• _Task requirements_:
Among the lines below, a stretch begins at the one with "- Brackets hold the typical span" and ends at the one with "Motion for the". Repeat that stretch exactly, ends included.

• _Collected material_:
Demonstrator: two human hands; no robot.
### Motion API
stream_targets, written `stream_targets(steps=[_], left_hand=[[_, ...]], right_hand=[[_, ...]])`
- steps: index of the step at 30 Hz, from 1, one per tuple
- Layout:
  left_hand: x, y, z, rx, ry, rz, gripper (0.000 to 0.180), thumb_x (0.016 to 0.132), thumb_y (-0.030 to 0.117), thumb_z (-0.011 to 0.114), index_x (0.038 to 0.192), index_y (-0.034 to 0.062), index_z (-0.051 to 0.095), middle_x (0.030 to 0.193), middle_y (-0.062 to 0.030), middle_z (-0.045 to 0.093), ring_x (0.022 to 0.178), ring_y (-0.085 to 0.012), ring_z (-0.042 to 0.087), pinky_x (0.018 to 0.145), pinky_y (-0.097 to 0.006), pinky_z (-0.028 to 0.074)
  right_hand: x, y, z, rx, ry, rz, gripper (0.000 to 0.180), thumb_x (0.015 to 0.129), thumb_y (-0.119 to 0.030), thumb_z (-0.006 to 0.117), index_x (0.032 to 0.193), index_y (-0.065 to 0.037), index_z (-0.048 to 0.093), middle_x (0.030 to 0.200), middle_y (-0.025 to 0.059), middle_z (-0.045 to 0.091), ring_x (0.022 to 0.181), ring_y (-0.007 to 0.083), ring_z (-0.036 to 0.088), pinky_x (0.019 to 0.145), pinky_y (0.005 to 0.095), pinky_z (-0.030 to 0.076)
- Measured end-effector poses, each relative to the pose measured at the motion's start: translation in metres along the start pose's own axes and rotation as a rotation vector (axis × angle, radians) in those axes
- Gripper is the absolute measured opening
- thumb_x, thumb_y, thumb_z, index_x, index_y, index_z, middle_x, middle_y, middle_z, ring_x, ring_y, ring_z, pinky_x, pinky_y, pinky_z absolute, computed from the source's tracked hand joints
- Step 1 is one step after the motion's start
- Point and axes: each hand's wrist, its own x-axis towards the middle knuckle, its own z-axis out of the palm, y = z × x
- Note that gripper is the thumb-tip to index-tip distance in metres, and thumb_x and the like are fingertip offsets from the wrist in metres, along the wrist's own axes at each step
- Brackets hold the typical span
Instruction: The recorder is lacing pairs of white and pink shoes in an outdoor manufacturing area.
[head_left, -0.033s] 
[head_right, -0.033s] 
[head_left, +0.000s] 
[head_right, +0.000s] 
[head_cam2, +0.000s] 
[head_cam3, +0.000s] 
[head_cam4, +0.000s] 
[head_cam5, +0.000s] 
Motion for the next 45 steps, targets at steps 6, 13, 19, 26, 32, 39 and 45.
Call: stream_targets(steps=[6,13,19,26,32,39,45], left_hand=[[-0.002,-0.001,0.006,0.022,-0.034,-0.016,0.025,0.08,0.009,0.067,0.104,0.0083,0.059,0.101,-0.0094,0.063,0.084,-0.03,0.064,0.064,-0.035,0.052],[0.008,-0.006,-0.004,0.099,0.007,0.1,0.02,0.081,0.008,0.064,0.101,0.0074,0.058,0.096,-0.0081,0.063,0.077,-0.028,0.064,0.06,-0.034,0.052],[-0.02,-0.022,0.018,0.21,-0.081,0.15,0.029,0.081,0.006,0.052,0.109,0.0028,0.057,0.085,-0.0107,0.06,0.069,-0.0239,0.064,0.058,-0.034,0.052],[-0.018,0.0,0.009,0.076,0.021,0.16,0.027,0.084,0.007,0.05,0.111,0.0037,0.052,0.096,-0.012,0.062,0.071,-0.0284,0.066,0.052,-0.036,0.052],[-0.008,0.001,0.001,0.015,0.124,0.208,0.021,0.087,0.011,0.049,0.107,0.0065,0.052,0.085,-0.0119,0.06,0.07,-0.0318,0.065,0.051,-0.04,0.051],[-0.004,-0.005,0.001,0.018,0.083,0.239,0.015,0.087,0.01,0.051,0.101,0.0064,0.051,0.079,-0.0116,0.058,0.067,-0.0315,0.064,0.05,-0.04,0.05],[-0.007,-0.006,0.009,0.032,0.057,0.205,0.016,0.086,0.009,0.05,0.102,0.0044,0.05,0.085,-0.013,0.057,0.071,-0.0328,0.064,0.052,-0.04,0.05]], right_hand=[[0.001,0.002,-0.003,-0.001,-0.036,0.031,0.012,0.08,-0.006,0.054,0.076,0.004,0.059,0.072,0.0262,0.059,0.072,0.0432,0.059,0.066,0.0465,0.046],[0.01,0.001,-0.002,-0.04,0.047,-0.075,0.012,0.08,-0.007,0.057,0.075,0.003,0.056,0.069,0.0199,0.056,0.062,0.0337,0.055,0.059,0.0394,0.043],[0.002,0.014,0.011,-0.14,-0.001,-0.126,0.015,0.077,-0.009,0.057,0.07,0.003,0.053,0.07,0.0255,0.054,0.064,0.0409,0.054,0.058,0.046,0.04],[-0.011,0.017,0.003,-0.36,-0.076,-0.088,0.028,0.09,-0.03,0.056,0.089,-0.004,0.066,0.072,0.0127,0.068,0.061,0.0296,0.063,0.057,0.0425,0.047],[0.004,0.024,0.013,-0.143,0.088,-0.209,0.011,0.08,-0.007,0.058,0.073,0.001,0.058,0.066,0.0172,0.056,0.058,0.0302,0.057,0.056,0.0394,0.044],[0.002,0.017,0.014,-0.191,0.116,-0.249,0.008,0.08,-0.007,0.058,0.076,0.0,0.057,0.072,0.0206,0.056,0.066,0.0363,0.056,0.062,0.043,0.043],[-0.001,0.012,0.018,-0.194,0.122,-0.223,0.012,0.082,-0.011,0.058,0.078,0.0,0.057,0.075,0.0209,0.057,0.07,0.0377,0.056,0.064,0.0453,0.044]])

• _Answer for this exercise_:
- Brackets hold the typical span
Instruction: The recorder is lacing pairs of white and pink shoes in an outdoor manufacturing area.
[head_left, -0.033s] 
[head_right, -0.033s] 
[head_left, +0.000s] 
[head_right, +0.000s] 
[head_cam2, +0.000s] 
[head_cam3, +0.000s] 
[head_cam4, +0.000s] 
[head_cam5, +0.000s] 
Motion for the next 45 steps, targets at steps 6, 13, 19, 26, 32, 39 and 45.

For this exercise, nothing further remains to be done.